I’m having a bit of trouble understanding exactly what the idea is that sassy Montoni’s waitress Rachel is trying to get across in the final two panels. Is it “We cover up our anxiety about the quality of our food by aggressively insisting that you eat it at all and pretend to be enjoying it, even though you’ll probably suffer a massive heart attack about halfway through, because of the grease?”

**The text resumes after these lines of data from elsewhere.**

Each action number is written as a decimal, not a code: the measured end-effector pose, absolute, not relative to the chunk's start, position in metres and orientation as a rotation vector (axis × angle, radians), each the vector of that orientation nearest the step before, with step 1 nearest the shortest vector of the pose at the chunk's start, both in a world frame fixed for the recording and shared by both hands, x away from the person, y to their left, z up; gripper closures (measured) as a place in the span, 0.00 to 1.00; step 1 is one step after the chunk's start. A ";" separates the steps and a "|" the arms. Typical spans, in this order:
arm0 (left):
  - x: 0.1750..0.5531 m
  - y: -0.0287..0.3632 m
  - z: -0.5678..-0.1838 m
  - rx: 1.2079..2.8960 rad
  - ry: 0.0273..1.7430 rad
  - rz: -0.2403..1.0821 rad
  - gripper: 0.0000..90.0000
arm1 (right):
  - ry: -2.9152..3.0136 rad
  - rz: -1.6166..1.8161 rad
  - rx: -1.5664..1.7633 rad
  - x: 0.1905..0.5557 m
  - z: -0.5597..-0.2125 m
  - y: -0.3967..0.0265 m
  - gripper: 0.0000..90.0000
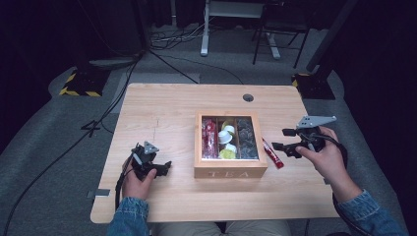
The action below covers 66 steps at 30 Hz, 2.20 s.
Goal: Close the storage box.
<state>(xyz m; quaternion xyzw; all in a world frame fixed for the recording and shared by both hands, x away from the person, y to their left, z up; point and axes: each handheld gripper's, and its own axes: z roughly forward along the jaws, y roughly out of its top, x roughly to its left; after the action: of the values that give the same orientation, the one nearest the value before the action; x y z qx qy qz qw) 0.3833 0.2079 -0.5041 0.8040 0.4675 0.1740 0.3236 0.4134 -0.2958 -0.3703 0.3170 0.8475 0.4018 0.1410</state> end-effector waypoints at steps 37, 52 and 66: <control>0.383 0.214 -0.504 2.121 1.202 0.449 0.11 | 2.342 1.067 1.245 0.448 -0.450 -0.393 0.27; 0.384 0.214 -0.504 2.117 1.202 0.447 0.11 | 2.389 0.999 1.221 0.446 -0.482 -0.395 0.27; 0.384 0.214 -0.504 2.116 1.208 0.448 0.11 | 2.348 1.001 1.168 0.443 -0.500 -0.384 0.16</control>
<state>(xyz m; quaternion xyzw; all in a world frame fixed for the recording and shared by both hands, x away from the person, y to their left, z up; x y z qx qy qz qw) 0.3840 0.2140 -0.5043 0.8074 0.4610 0.1710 0.3262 0.4431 -0.3841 -0.5004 0.4103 0.8248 0.3517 0.1663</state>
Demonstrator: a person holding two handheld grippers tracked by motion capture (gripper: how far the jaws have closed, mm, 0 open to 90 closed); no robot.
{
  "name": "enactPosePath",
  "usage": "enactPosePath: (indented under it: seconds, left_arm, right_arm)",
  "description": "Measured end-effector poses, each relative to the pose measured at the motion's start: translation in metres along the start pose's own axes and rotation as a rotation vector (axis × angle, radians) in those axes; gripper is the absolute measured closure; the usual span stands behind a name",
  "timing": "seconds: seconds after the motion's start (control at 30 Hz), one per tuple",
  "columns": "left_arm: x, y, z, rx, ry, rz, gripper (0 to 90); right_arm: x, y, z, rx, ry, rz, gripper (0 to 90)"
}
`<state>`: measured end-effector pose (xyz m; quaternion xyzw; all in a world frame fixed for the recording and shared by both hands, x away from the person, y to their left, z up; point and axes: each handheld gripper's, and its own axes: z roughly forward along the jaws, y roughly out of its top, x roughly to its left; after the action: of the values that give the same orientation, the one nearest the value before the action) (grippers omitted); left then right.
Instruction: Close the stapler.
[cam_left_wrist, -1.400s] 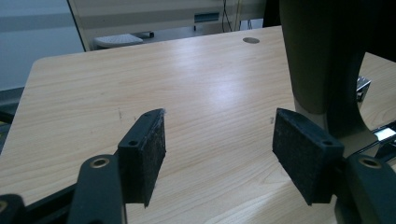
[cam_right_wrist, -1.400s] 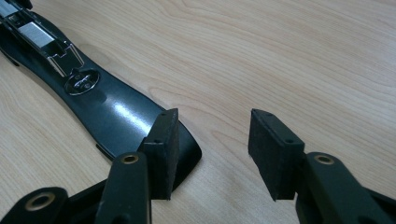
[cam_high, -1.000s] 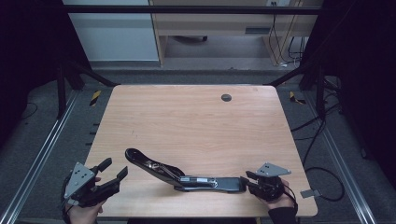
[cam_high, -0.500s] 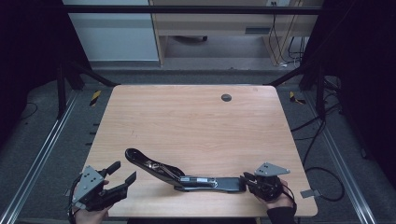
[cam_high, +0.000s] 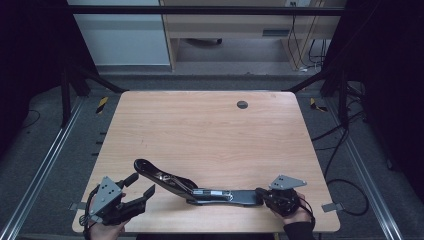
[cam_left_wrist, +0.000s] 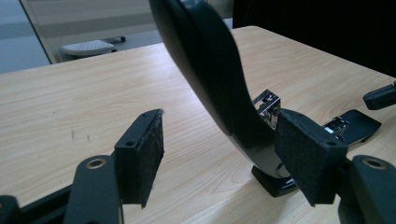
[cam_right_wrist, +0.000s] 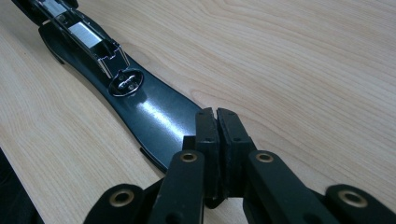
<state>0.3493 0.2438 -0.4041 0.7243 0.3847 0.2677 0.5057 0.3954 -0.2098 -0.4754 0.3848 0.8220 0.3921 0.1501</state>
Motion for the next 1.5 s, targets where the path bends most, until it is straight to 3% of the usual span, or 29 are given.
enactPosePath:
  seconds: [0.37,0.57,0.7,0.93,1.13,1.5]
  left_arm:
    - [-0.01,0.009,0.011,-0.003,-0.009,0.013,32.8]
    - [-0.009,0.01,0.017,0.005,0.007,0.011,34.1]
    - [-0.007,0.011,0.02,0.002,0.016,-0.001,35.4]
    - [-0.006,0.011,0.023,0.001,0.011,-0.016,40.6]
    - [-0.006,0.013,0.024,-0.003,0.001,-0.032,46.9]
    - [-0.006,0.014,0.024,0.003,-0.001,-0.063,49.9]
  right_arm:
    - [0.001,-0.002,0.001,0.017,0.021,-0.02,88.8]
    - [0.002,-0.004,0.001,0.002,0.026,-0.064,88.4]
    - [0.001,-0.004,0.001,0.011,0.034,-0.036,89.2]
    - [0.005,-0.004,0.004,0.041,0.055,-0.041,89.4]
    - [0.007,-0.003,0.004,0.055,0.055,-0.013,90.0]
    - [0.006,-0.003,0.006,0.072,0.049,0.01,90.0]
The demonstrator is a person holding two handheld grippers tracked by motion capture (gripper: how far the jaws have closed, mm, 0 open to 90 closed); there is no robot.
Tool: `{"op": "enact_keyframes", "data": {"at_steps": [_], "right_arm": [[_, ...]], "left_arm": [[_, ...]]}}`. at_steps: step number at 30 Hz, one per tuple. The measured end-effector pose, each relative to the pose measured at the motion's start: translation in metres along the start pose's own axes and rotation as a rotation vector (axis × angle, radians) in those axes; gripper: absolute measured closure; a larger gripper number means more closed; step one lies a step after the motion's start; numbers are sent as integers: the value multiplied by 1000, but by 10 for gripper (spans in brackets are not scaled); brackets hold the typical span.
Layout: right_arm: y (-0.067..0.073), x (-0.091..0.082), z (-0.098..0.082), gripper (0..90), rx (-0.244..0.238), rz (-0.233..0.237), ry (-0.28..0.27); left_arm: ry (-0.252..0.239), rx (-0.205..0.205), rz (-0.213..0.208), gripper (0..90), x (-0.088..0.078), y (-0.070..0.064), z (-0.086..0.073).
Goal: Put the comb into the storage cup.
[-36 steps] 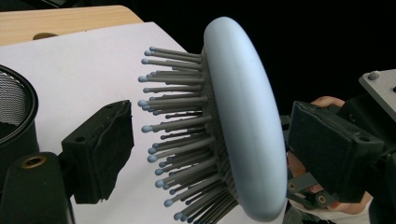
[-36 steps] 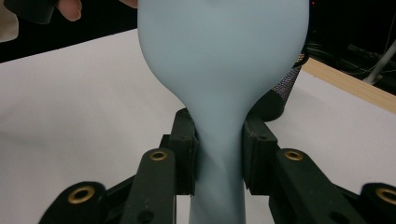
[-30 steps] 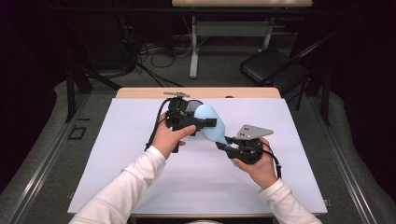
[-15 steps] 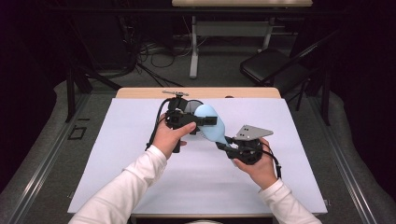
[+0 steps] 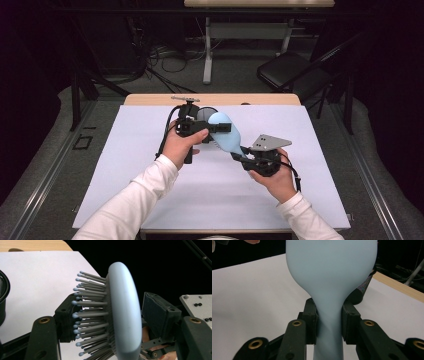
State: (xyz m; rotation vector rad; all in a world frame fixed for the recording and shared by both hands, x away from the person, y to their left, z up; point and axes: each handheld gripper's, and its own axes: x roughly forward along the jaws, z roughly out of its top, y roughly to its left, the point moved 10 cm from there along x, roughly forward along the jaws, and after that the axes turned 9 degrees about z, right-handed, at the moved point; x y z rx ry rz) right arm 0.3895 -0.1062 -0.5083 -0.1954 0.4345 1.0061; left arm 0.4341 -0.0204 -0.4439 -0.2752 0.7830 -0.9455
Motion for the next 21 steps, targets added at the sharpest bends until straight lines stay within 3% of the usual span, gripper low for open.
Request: {"op": "enact_keyframes", "data": {"at_steps": [8,12,21], "right_arm": [[0,0,0,697,1,2,-1],[0,1,-1,696,2,0,-2],[0,2,-2,697,3,3,1]], "left_arm": [[6,-21,-26,353,-1,-1,0],[-2,-53,-35,360,-3,0,2],[-9,-87,-27,395,-3,2,1]]}}
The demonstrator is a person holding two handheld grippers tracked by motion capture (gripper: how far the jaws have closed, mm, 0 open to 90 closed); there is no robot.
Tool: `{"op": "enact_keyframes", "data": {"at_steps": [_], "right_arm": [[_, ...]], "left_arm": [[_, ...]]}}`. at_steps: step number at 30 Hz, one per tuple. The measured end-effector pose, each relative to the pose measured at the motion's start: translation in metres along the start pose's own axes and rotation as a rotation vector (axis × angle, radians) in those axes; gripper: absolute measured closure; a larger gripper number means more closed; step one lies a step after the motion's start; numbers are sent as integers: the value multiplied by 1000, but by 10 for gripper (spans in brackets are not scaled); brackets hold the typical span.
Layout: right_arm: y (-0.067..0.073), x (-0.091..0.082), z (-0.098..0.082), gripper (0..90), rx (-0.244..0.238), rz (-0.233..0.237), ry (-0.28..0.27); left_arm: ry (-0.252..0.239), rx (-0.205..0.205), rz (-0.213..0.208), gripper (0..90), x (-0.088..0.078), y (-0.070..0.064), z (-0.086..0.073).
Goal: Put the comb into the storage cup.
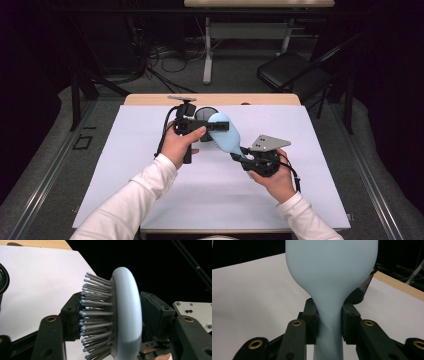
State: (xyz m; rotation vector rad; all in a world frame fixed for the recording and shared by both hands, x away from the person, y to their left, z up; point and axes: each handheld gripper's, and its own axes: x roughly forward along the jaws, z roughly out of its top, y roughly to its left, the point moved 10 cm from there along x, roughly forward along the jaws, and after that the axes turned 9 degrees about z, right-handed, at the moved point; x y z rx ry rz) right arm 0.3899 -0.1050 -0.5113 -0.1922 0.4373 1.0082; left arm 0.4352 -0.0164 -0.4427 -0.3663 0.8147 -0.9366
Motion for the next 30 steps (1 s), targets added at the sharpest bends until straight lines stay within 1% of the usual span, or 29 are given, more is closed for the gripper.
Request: {"op": "enact_keyframes", "data": {"at_steps": [3,5,9,20,21,23,26,30], "right_arm": [[0,0,-1,697,0,-1,2],[-1,0,-1,697,2,-2,3],[0,1,-2,697,1,-1,5],[0,2,-3,697,-2,-1,10],[0,2,-3,697,-1,-1,10],[0,3,-3,697,-1,0,12],[0,3,-4,697,0,0,13],[0,3,-4,697,0,2,13]], "left_arm": [[-5,-5,3,415,0,1,0],[-10,-22,-2,429,0,1,0],[-6,-21,1,458,0,4,-1],[4,-26,3,469,0,4,-1],[5,-28,4,469,0,5,-1],[11,-47,0,471,0,5,-2],[17,-60,-1,473,0,5,-2],[19,-61,4,475,0,5,-3]]}}
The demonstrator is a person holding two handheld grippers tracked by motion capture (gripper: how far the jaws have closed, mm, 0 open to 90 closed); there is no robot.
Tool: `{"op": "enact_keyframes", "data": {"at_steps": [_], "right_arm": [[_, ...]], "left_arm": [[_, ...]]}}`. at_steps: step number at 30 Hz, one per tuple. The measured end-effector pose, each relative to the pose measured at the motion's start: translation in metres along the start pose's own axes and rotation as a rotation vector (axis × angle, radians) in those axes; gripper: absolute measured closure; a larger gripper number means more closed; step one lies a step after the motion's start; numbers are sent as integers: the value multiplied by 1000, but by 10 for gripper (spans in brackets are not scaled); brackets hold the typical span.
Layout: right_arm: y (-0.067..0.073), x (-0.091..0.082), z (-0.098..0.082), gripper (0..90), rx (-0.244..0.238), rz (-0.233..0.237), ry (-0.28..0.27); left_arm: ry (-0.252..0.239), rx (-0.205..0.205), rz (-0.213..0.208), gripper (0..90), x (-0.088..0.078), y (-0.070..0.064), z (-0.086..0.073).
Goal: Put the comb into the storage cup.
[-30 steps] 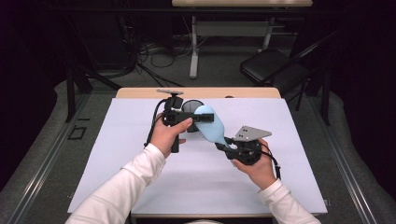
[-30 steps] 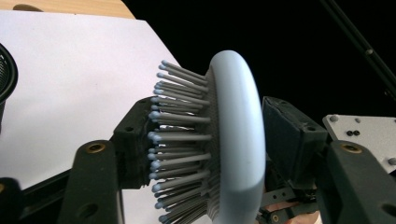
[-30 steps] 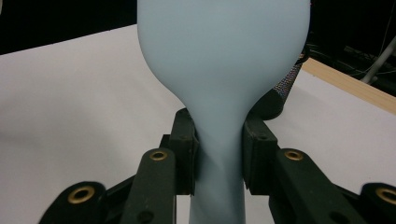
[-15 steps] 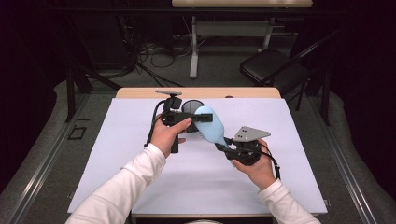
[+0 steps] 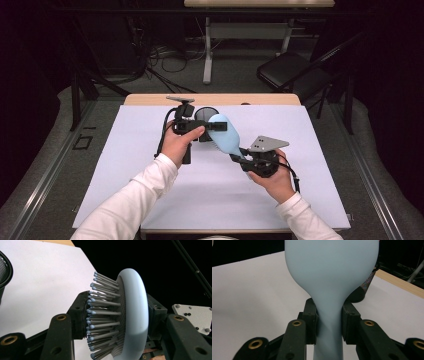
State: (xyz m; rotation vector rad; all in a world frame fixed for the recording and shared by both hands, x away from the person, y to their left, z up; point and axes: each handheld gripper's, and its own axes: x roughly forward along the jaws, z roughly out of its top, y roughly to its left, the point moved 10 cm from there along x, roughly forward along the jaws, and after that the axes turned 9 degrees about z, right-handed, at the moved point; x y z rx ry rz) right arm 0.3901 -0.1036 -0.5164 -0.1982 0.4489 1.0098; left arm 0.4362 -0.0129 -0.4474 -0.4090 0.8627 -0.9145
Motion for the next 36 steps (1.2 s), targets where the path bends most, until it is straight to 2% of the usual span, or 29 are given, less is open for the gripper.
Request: {"op": "enact_keyframes", "data": {"at_steps": [8,17,29,36], "right_arm": [[1,1,-1,696,8,13,4],[1,2,-2,695,13,15,3],[2,3,-2,693,25,22,1],[2,3,-2,691,27,22,4]], "left_arm": [[18,-12,0,482,-1,1,-2],[21,-31,-3,487,0,2,-2],[26,-33,0,490,0,3,-2],[30,-52,-4,494,1,3,-2]]}}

I am not, however, having a hard time following what’s happening on this date. Apparently, earlier Cayla told Les, in a sultry voice and with hooded eyes, that she “didn’t want to be good anymore.” Naturally, he interpreted this as somehow relating to her diet, so he took her to his artery-busting place of part-time employment. The fact that he thinks he’s impressing her by throwing his weight around at the local fast-food place, where he took an afterschool job not because he needed the money but because he was lonely and wanted to spy on his teenage daughter, tells you everything you need to know the direction in which this date is going.

Phantom, 1/25/09

The current Sunday Phantom storyline has featured Kani, a juvenile delinquent from the mean streets of Mawitaan, being rehabilitated by the Phantom and his cheerful children. Today Kani learns a few lessons that will do him well in the tough, gang-ridden environment where he grew up: that punches with padded gloves will easily best men with guns (this coming from the only superhero I know who carries a pistol), and that when you land a particularly good punch your opponents will remark favorably on your pugilistic skills. Surely if the big purple guy just wanted Kani offed, he could do it more efficiently than this; presumably this is part of some elaborate reality-prank show, where Kani will get gunned down in an alley on his first day back home and then they’ll play a muted-horn wanh wanh WANNNNH.

Slylock Fox, 1/25/09

The main Slylock Fox mystery isn’t particularly interesting to me today (he’s going to eat the fortune? really?) but I am charmed by the puzzle in the strip’s top layer. Presumably, Grandpa has set up this elaborate brain-teaser to make his grandkids feel bad both about their intellectual limitations and about forgetting his birthday. “So you know the birthday cards you get every year with a $20 bill inside? Well, you can forget seeing any more of those. That’s now what I call ‘Grandpa’s bourbon fund.'”

Mark Trail, 1/25/09

Coloring madness during the week (and yes, I do intend to follow up with you nice people who contacted me about it, I swear) can at least be explained by the fact that the Monday-through-Saturday strips are drawn and colored by different people, who don’t necessarily speak to one another. That doesn’t help answer the question of why this Sunday strip features what appear to be pigeons bearing parakeet markings. Presumably next week’s nature lesson will be about wild mushrooms: which are OK to eat and which are OH MY GOD THE COLORS THE COLORS.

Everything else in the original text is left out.